Methods: We conducted a systematic review and meta-analysis of randomized controlled trials including adults and adolescents treated with GLP-1RAs, followed by a post-discontinuation follow-up of at least 12 weeks. Databases searched included MEDLINE, Embase, Cochrane CENTRAL, Web of Science, and ClinicalTrials.gov, with no language restrictions, and published up to October 17, 2025. We assessed changes in anthropometric, glycemic, cardiovascular, and lipid parameters between the end of treatment and the post-cessation period. Random-effects models were used to calculate pooled mean differences. The risk of bias and certainty of evidence were evaluated using the Cochrane ROB 2.0 and GRADE frameworks. The study was registered with PROSPERO under CRD42025646185.
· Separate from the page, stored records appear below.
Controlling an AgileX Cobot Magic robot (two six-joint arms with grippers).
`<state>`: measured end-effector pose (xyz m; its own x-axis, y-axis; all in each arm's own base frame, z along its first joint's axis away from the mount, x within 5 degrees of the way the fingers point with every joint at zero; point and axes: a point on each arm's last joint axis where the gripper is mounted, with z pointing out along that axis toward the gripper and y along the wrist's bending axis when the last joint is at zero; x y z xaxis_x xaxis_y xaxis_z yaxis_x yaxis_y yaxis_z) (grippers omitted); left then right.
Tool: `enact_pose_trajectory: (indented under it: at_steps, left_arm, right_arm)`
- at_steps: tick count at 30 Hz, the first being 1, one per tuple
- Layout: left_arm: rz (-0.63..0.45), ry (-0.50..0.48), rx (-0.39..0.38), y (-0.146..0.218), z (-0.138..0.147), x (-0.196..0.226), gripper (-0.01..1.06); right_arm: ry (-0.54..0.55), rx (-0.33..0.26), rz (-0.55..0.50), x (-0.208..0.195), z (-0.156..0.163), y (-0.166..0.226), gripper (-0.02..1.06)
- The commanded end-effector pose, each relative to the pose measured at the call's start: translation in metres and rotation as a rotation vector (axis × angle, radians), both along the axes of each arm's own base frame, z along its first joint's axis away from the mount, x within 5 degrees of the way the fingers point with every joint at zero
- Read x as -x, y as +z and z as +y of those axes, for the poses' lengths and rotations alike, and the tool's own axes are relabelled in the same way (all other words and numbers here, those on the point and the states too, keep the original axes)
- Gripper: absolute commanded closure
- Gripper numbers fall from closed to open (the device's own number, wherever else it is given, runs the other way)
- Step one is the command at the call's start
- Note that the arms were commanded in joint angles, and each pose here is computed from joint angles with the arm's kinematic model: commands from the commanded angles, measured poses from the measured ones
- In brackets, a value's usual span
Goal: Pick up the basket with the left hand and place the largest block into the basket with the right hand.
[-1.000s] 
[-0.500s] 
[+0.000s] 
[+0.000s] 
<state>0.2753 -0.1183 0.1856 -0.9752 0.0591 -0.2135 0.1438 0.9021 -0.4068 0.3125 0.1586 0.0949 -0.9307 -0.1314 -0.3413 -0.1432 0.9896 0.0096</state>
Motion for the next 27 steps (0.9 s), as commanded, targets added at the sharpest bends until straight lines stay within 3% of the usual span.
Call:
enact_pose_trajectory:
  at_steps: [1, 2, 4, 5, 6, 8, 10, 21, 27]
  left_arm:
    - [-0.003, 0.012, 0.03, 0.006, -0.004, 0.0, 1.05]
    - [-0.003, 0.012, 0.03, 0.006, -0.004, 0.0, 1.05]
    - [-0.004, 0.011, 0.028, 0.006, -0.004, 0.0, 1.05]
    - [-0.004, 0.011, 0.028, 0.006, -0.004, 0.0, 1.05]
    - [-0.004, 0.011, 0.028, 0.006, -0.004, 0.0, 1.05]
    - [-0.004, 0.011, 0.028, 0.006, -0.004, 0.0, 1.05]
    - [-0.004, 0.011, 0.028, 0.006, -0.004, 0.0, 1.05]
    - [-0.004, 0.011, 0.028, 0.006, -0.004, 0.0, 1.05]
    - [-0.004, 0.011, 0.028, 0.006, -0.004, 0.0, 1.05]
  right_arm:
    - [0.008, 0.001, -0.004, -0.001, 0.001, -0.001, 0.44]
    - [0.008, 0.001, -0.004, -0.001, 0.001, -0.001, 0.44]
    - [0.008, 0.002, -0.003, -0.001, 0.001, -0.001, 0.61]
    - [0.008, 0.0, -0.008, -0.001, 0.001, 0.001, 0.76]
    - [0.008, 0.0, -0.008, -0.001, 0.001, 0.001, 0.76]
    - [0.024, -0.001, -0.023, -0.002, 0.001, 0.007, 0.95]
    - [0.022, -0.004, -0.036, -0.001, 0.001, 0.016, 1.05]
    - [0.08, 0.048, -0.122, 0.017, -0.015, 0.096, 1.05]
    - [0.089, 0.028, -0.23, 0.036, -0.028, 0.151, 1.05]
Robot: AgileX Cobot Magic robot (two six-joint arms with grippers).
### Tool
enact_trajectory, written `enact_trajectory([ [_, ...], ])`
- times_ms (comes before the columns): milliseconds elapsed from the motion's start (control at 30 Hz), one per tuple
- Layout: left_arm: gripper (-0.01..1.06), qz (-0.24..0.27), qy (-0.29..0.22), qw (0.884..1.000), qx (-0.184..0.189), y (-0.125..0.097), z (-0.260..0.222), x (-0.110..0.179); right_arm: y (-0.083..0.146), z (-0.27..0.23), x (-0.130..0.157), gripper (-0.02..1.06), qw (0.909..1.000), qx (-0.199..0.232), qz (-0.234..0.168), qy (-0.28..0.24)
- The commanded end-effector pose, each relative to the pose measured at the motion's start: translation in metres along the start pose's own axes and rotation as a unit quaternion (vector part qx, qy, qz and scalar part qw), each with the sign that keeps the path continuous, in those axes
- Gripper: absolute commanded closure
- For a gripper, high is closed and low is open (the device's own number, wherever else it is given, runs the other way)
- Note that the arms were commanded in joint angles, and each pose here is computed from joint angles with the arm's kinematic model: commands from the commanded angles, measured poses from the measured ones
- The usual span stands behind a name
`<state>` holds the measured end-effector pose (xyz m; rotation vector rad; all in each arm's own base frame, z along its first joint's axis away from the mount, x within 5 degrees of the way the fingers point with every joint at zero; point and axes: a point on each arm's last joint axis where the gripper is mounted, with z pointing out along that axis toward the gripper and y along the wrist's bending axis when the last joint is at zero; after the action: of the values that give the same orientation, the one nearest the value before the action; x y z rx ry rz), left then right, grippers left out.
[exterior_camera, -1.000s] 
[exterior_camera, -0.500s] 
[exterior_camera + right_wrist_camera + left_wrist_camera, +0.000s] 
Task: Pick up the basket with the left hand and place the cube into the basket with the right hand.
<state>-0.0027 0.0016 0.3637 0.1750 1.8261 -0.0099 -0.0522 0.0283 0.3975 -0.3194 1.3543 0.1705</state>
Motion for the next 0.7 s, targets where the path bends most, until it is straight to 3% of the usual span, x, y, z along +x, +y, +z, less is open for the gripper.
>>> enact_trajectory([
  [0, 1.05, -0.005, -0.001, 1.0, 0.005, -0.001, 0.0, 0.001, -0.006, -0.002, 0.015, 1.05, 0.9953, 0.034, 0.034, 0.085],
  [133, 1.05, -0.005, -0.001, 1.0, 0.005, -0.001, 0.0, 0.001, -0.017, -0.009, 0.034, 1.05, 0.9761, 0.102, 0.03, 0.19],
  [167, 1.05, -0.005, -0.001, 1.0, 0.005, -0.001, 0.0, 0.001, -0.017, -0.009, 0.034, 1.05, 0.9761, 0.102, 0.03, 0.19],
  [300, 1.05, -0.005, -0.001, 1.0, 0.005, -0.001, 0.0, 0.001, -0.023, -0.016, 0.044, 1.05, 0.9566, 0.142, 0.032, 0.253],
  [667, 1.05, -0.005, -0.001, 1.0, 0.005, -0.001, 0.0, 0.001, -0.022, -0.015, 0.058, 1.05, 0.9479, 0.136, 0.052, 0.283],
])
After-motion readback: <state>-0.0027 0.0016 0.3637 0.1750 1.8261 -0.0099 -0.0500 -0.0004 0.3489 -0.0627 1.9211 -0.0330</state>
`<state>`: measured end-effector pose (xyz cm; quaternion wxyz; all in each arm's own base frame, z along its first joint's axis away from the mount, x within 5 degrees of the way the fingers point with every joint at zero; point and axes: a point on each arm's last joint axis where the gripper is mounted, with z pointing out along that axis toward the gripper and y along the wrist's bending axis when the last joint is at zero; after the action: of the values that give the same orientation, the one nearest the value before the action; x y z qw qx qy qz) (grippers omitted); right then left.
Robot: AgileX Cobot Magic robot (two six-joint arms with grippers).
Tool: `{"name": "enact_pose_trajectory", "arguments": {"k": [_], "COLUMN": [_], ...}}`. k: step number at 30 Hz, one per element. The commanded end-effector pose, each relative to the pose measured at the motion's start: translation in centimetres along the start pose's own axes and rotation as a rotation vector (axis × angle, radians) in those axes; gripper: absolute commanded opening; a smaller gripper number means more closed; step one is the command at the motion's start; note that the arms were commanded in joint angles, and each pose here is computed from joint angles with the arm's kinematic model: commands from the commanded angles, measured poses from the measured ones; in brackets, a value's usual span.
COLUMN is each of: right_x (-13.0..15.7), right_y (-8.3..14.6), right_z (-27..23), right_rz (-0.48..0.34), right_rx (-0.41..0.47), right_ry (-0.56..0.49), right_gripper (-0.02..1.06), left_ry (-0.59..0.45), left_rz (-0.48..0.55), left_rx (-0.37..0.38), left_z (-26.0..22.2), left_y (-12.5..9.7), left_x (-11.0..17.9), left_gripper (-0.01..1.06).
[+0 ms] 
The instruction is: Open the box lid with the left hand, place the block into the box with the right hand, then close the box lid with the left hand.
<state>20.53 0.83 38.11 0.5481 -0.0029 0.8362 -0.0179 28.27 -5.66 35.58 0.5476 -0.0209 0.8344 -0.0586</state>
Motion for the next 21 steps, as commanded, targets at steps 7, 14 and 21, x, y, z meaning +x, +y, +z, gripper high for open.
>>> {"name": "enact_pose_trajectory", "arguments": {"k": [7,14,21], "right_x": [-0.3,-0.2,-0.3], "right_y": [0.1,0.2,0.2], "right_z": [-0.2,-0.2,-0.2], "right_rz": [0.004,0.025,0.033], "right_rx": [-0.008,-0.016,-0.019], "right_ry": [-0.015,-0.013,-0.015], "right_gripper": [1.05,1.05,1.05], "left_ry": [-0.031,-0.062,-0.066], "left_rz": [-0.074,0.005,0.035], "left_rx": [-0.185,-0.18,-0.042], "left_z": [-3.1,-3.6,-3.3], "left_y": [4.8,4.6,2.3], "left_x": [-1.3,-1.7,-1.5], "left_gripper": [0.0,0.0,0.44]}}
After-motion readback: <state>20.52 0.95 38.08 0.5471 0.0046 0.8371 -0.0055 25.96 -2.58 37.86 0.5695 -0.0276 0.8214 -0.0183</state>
Findings: Eighteen RCTs (3771 participants) were included. Among individuals with obesity, discontinuation of GLP-1RA resulted in significant metabolic rebound, characterized by a body weight gain of 5.63 kg (95% CI: 3.52-7.73, I2 = 99.57%, moderate) and an increase in HbA1c of 0.25% (95% CI: 0.18-0.32, I2 = 98.45%, moderate). Waist circumference, BMI (Body Mass Index), SBP (Systolic Blood Pressure), and FPG (fasting plasma glucose) also showed significant deterioration. In the type 2 diabetes setting, weight gain was 2.03 kg (95% CI: 1.63-2.42, I2 = 42.28%, moderate), and HbA1c rose by 0.65% (95% CI: 0.22-1.08, I2 = 96.83%, moderate), while FPG remained stable (0.90 mmol/L; 95% CI: -0.36 to 2.17, I2 = 98.81%, moderate). Subgroup analyses revealed greater weight regain with longer follow-up (>26 weeks: 7.31 kg vs. 2.51 kg) and with semaglutide compared to liraglutide (8.21 kg vs. 4.29 kg). Semaglutide also led to greater increases in waist circumference (3.80 cm vs. 2.69 cm) and SBP (7.09 mmHg vs. 1.56 mmHg). Most outcomes showed no evidence of significant publication bias, with minor asymmetry detected for VLDL (very-low-density lipoprotein) levels in individuals with obesity and for weight change (kg) in patients with type 2 diabetes. The risk of bias assessment using the ROB 2.0 tool rated all included studies as having a low risk.
Interpretation: The magnitude and consistency of these effects underscore the physiological consequences of GLP-1RA discontinuation. As the clinical use of GLP-1RAs continues to grow in the management of obesity and diabetes, it is imperative that treatment guidelines address not only initiation and titration but also discontinuation and long-term maintenance strategies to sustain therapeutic gains.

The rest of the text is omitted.